• [Activity]: Retype exactly the lines that run from the start of the data to the line holding "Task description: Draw", including both, and only those.

• [Recorded data]:
# # #
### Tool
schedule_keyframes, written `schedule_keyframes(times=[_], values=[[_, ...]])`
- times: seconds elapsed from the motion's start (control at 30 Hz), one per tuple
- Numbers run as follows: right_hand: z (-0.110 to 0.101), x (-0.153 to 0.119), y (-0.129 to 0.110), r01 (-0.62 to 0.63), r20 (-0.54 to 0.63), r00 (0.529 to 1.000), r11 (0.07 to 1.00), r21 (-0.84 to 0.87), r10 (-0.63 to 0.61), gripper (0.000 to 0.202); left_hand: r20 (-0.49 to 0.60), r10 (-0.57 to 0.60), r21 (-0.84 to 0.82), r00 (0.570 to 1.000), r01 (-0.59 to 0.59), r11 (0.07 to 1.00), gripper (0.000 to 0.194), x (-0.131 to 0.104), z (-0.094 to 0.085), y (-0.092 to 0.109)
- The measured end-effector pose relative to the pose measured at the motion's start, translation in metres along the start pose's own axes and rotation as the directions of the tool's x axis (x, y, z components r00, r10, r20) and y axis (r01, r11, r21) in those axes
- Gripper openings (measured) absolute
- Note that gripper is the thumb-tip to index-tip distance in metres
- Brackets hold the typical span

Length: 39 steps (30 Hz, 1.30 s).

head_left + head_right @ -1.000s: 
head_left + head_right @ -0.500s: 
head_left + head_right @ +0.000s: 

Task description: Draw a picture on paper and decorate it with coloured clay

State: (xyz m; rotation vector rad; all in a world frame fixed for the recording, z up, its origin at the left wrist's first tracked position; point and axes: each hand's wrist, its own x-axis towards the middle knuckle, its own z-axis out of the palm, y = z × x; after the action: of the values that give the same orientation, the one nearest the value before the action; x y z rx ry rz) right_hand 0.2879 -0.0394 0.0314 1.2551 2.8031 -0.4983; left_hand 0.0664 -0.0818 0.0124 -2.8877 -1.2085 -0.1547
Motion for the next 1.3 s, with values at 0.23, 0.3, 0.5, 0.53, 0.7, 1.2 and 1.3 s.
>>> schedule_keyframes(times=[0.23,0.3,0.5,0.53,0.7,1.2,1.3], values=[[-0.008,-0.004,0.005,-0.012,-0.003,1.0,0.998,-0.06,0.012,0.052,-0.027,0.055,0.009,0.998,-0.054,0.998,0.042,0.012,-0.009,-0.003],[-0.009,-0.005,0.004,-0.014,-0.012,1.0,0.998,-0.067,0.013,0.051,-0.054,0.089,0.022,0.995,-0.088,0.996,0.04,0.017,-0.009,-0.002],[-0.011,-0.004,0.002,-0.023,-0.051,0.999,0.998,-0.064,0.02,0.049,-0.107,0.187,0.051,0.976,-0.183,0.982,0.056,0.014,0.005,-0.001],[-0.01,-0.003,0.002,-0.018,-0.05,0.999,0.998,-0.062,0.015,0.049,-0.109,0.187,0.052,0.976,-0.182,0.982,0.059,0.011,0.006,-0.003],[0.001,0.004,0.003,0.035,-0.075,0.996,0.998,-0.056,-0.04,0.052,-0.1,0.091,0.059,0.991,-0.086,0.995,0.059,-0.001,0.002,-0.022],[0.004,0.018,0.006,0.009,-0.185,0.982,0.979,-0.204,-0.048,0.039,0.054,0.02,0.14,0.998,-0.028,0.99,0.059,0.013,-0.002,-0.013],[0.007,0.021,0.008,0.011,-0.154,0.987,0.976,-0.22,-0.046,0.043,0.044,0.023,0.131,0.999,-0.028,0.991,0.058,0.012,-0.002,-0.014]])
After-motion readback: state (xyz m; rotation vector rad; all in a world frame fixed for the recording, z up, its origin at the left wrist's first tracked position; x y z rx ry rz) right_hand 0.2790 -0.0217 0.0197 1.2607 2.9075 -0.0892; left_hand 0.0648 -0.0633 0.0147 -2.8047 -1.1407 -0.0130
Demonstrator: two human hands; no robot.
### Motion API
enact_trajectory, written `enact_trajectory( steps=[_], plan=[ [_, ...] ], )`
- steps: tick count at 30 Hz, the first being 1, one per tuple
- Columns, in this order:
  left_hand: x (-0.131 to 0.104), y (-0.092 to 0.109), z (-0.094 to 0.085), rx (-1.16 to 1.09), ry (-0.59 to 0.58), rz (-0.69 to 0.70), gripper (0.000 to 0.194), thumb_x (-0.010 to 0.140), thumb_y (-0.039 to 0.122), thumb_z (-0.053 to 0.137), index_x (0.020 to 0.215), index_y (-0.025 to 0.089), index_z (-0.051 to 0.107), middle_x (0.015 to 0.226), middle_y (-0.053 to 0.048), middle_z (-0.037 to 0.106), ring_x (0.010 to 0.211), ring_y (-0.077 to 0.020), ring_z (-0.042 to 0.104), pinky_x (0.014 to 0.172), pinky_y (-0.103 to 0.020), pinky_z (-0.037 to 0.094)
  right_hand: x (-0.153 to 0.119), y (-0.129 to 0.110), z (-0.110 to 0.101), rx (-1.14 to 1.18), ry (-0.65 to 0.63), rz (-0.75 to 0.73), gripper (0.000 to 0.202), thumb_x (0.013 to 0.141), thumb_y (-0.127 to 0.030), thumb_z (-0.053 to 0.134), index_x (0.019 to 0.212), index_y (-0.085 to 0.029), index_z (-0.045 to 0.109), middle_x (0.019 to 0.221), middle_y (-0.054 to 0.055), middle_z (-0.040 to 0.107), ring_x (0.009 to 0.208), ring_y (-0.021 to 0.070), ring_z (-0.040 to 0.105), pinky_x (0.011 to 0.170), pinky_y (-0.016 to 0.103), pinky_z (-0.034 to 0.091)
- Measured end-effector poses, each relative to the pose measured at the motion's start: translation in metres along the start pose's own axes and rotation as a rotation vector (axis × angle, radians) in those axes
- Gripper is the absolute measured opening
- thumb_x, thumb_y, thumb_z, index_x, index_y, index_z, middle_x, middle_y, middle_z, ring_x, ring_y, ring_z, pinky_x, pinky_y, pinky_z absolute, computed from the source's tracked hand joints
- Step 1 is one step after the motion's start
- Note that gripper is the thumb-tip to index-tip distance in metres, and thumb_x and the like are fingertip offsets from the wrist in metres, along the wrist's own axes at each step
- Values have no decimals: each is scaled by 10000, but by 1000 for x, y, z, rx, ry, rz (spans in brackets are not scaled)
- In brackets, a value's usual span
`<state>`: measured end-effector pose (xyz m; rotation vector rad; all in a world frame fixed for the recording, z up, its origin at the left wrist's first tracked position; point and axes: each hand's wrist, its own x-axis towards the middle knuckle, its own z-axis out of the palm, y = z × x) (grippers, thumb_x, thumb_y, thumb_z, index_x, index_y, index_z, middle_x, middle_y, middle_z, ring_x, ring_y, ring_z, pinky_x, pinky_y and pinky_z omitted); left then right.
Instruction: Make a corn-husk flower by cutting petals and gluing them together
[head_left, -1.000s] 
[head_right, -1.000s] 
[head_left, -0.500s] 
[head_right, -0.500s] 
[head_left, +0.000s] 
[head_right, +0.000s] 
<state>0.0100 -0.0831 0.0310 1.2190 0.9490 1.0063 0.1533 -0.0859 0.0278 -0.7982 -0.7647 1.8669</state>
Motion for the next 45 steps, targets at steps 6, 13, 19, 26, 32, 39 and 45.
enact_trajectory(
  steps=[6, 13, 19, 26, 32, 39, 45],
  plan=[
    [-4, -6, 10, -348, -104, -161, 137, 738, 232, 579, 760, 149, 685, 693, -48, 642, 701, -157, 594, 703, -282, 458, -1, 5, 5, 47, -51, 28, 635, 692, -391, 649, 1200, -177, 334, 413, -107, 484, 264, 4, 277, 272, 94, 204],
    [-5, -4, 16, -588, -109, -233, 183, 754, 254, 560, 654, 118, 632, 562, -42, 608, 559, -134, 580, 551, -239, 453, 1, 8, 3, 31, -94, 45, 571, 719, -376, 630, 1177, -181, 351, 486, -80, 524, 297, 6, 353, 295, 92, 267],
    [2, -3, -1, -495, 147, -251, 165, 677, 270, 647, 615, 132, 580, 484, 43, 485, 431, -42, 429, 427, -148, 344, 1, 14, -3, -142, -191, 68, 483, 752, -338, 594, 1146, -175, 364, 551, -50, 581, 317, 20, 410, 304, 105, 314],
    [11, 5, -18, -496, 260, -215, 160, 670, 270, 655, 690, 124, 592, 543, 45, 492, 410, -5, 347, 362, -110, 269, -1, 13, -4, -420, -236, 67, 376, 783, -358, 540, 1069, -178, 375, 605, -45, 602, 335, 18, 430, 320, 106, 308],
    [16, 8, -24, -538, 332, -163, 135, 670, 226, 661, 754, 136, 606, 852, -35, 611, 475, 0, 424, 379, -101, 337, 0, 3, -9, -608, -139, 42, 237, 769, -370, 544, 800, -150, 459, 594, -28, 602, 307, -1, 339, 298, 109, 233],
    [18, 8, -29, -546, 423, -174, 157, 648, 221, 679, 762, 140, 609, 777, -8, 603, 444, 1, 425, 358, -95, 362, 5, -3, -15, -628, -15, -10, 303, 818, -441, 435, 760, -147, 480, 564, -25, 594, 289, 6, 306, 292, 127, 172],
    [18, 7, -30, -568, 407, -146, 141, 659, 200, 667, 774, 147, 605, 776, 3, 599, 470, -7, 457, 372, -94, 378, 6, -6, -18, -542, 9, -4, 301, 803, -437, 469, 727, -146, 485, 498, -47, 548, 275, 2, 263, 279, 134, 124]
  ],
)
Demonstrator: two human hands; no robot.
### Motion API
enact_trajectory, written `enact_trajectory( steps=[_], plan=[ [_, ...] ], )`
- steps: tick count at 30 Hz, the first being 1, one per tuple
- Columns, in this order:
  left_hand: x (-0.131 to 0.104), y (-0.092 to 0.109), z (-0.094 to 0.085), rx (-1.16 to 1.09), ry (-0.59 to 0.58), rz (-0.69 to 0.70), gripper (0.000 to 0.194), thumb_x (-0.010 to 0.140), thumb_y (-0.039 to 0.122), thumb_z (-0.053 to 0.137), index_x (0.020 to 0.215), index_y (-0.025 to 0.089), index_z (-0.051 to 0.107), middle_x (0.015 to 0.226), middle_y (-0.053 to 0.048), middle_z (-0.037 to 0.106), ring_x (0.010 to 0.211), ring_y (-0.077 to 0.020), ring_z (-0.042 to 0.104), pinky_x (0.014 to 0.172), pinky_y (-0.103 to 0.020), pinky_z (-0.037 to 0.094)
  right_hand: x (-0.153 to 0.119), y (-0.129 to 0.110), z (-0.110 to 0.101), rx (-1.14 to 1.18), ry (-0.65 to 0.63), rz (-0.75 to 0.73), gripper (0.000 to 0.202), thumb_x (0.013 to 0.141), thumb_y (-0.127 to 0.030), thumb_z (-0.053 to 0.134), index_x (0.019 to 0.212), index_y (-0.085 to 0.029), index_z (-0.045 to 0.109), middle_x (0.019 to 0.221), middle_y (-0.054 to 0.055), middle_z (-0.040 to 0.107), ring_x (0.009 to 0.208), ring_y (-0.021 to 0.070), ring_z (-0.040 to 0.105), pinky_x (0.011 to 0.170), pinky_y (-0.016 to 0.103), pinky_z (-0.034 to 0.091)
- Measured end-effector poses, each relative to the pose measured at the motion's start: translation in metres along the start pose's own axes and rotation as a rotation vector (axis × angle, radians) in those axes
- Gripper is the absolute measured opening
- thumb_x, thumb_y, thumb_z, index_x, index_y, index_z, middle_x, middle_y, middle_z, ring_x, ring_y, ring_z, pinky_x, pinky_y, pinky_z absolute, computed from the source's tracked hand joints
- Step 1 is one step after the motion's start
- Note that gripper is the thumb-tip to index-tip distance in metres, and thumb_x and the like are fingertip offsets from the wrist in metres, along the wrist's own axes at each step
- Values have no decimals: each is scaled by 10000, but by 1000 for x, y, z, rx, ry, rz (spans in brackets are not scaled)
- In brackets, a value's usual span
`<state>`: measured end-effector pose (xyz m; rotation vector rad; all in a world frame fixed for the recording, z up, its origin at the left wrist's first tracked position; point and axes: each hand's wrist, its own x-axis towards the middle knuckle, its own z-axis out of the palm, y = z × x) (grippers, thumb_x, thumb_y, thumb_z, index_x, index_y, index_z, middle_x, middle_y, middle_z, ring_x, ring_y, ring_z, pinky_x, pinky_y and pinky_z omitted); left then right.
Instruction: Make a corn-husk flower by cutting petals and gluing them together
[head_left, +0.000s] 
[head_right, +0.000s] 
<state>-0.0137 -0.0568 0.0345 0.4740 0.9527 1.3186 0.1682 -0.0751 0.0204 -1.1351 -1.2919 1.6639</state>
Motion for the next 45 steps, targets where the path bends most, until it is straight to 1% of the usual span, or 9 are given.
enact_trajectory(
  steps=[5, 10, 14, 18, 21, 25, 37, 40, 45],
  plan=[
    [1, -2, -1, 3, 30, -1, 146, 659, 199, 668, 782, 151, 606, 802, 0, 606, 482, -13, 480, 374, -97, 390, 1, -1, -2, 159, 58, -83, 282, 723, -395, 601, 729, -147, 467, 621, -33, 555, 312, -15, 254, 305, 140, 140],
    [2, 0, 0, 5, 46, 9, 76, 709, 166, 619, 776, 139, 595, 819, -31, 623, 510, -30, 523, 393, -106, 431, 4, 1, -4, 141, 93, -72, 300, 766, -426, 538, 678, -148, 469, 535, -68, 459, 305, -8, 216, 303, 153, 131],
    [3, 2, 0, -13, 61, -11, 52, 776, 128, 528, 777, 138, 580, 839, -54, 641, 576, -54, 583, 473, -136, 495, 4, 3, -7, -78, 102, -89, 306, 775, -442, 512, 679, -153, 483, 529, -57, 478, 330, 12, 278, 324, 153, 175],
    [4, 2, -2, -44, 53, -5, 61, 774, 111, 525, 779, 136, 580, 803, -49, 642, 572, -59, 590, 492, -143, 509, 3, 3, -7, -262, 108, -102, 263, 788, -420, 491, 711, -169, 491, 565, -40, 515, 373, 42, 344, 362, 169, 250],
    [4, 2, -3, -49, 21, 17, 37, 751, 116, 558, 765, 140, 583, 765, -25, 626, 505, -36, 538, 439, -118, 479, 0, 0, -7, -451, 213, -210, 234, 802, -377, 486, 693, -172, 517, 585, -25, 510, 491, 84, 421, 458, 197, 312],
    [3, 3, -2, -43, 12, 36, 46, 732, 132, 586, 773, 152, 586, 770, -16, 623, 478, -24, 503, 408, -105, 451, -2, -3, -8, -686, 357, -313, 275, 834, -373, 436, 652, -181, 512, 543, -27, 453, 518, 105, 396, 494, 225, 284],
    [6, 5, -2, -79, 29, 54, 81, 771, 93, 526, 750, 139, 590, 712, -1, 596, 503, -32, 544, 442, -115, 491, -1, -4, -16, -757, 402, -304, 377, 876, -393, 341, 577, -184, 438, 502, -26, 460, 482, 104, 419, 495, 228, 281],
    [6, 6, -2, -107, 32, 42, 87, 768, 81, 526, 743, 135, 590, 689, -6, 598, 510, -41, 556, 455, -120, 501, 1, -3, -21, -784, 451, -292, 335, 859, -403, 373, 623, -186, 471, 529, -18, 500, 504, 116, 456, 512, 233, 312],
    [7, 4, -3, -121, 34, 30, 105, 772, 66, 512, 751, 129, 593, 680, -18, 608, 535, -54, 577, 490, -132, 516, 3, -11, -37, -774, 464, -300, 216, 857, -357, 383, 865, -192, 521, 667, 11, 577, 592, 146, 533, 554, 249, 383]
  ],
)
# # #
• [Task solution]:
### Tool
schedule_keyframes, written `schedule_keyframes(times=[_], values=[[_, ...]])`
- times: seconds elapsed from the motion's start (control at 30 Hz), one per tuple
- Numbers run as follows: right_hand: z (-0.110 to 0.101), x (-0.153 to 0.119), y (-0.129 to 0.110), r01 (-0.62 to 0.63), r20 (-0.54 to 0.63), r00 (0.529 to 1.000), r11 (0.07 to 1.00), r21 (-0.84 to 0.87), r10 (-0.63 to 0.61), gripper (0.000 to 0.202); left_hand: r20 (-0.49 to 0.60), r10 (-0.57 to 0.60), r21 (-0.84 to 0.82), r00 (0.570 to 1.000), r01 (-0.59 to 0.59), r11 (0.07 to 1.00), gripper (0.000 to 0.194), x (-0.131 to 0.104), z (-0.094 to 0.085), y (-0.092 to 0.109)
- The measured end-effector pose relative to the pose measured at the motion's start, translation in metres along the start pose's own axes and rotation as the directions of the tool's x axis (x, y, z components r00, r10, r20) and y axis (r01, r11, r21) in those axes
- Gripper openings (measured) absolute
- Note that gripper is the thumb-tip to index-tip distance in metres
- Brackets hold the typical span

Length: 39 steps (30 Hz, 1.30 s).

head_left + head_right @ -1.000s: 
head_left + head_right @ -0.500s: 
head_left + head_right @ +0.000s: 

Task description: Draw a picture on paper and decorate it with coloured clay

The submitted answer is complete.